** Opening The data block **

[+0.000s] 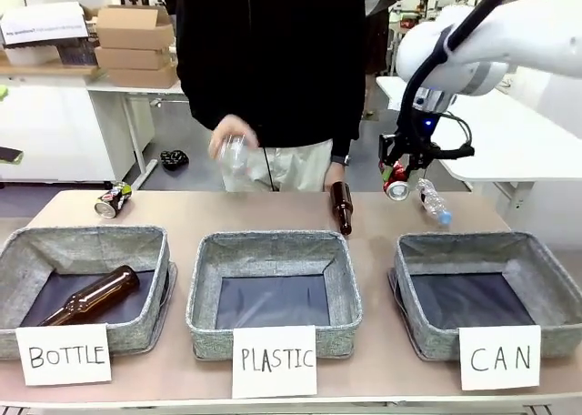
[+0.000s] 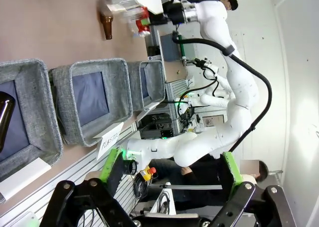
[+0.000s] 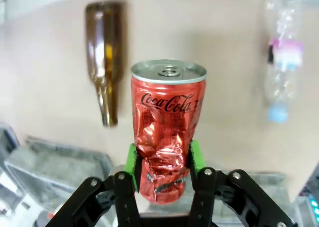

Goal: Sort the can waste into the basket.
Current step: Pick up the can waste from the table and place it in the right Fabric basket.

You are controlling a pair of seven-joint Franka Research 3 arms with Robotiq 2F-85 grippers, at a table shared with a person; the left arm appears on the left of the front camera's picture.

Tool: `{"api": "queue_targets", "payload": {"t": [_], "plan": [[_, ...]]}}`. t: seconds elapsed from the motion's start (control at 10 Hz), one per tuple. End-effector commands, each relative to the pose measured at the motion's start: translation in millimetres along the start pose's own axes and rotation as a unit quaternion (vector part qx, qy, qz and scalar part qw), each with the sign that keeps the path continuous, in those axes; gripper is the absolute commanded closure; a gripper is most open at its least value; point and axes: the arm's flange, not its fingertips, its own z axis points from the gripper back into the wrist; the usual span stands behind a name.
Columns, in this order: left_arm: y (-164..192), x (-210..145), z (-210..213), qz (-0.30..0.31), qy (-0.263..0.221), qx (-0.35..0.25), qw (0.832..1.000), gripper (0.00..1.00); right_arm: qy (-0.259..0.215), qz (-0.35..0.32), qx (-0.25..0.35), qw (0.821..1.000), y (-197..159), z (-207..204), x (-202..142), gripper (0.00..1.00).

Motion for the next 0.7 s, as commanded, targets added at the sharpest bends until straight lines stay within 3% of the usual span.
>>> {"api": "queue_targets", "payload": {"t": [0.0,0.2,0.6], "plan": [[-2,1,0,-0.011,-0.002,-0.011,1.000,0.00,0.034,0.043,0.058,0.997,-11,23,-61,1.00],[-2,1,0,-0.011,-0.002,-0.011,1.000,0.00,0.063,0.127,0.079,0.987,-22,49,-138,1.00],[-2,1,0,-0.011,-0.002,-0.011,1.000,0.00,0.108,0.230,0.082,0.964,-48,35,-243,1.00]]}}
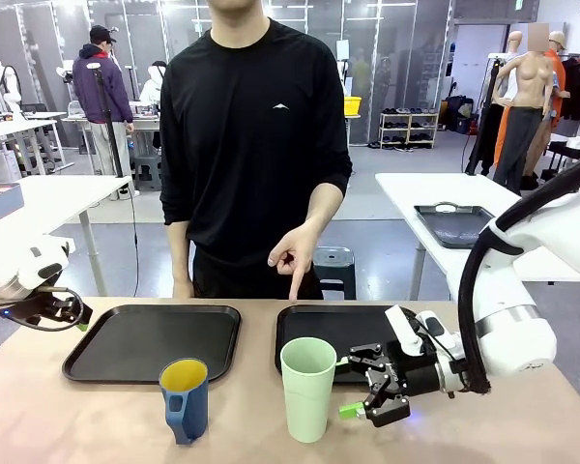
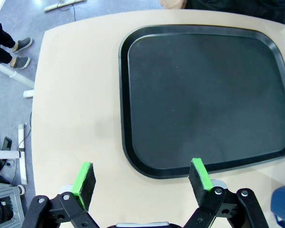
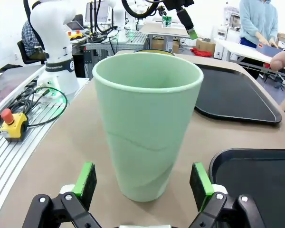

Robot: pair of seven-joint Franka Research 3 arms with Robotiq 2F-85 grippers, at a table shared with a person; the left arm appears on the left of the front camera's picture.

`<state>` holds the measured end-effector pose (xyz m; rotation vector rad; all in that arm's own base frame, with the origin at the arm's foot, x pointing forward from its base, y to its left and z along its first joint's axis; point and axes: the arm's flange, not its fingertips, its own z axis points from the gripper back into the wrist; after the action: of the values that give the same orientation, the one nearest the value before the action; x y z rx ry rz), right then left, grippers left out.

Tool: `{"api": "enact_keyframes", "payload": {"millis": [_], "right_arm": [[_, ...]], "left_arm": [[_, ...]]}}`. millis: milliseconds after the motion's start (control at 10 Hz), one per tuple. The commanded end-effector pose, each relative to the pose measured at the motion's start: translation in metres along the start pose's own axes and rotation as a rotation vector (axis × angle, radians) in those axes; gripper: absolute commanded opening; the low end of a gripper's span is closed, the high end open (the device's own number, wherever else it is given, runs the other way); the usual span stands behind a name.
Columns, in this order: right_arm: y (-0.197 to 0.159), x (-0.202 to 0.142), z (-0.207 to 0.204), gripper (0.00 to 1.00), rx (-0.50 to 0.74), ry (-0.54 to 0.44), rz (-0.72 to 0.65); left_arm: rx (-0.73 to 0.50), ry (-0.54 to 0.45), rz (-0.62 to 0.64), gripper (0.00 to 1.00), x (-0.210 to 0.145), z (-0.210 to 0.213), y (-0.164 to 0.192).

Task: Sort and store the cups by type.
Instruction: Pick up the Reusable plastic cup.

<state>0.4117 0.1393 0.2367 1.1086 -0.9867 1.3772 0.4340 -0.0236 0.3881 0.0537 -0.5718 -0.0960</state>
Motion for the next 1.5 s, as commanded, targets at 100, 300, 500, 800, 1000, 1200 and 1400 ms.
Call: {"api": "enact_keyframes", "payload": {"millis": [100, 300, 500, 800, 1000, 1200, 1400], "right_arm": [[-0.007, -0.009, -0.016, 1.0, -0.029, -0.047, 0.056], [-0.007, -0.01, -0.021, 1.0, -0.008, -0.081, 0.052], [-0.008, -0.011, -0.027, 1.0, 0.006, -0.084, 0.049], [-0.009, -0.012, -0.037, 1.0, 0.035, -0.078, 0.031], [-0.011, -0.012, -0.044, 1.0, 0.055, -0.073, 0.026], [-0.015, -0.011, -0.053, 1.0, 0.071, -0.072, 0.02], [-0.016, -0.012, -0.06, 1.0, 0.087, -0.071, 0.015]], "left_arm": [[0.005, -0.001, -0.005, 1.0, 0.0, 0.001, -0.001], [0.005, -0.001, -0.005, 1.0, 0.0, 0.001, -0.001], [0.005, -0.001, -0.005, 1.0, 0.0, 0.001, -0.001], [0.005, -0.001, -0.005, 1.0, 0.0, 0.001, -0.001], [0.005, -0.001, -0.005, 1.0, 0.0, 0.001, -0.001], [0.005, -0.001, -0.005, 1.0, 0.0, 0.001, -0.001], [0.005, -0.001, -0.005, 1.0, 0.0, 0.001, -0.001]]}}
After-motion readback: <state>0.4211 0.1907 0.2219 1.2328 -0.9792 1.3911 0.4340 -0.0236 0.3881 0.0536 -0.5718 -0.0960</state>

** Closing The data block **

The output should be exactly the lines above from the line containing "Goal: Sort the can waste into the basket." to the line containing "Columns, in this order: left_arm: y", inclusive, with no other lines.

Output below »
Goal: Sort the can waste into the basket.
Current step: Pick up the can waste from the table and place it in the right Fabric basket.

You are controlling a pair of seven-joint Franka Research 3 arms with Robotiq 2F-85 grippers, at a table shared with a person; the left arm appears on the left of the front camera's picture.

Tool: `{"api": "queue_targets", "payload": {"t": [_], "plan": [[_, ...]]}}`. t: seconds elapsed from the motion's start (control at 10 Hz), one per tuple. End-effector commands, each relative to the pose measured at the motion's start: translation in millimetres along the start pose's own axes and rotation as a unit quaternion (vector part qx, qy, qz and scalar part qw), each with the sign that keeps the path continuous, in those axes; gripper is the absolute commanded closure; a gripper is most open at its least value; point and axes: the arm's flange, not its fingertips, its own z axis points from the gripper back into the wrist; the usual span stands behind a name.
Columns, in this order: left_arm: y (-164..192), x (-210..145), z (-210..213), qz (-0.30..0.31), qy (-0.263..0.221), qx (-0.35..0.25), qw (0.832..1.000), gripper (0.00..1.00); right_arm: qy (-0.259..0.215), qz (-0.35..0.32), qx (-0.25..0.35), qw (0.821..1.000), y (-197..159), z (-207..204), x (-202..142), gripper (0.00..1.00).

Work on the exercise is finished.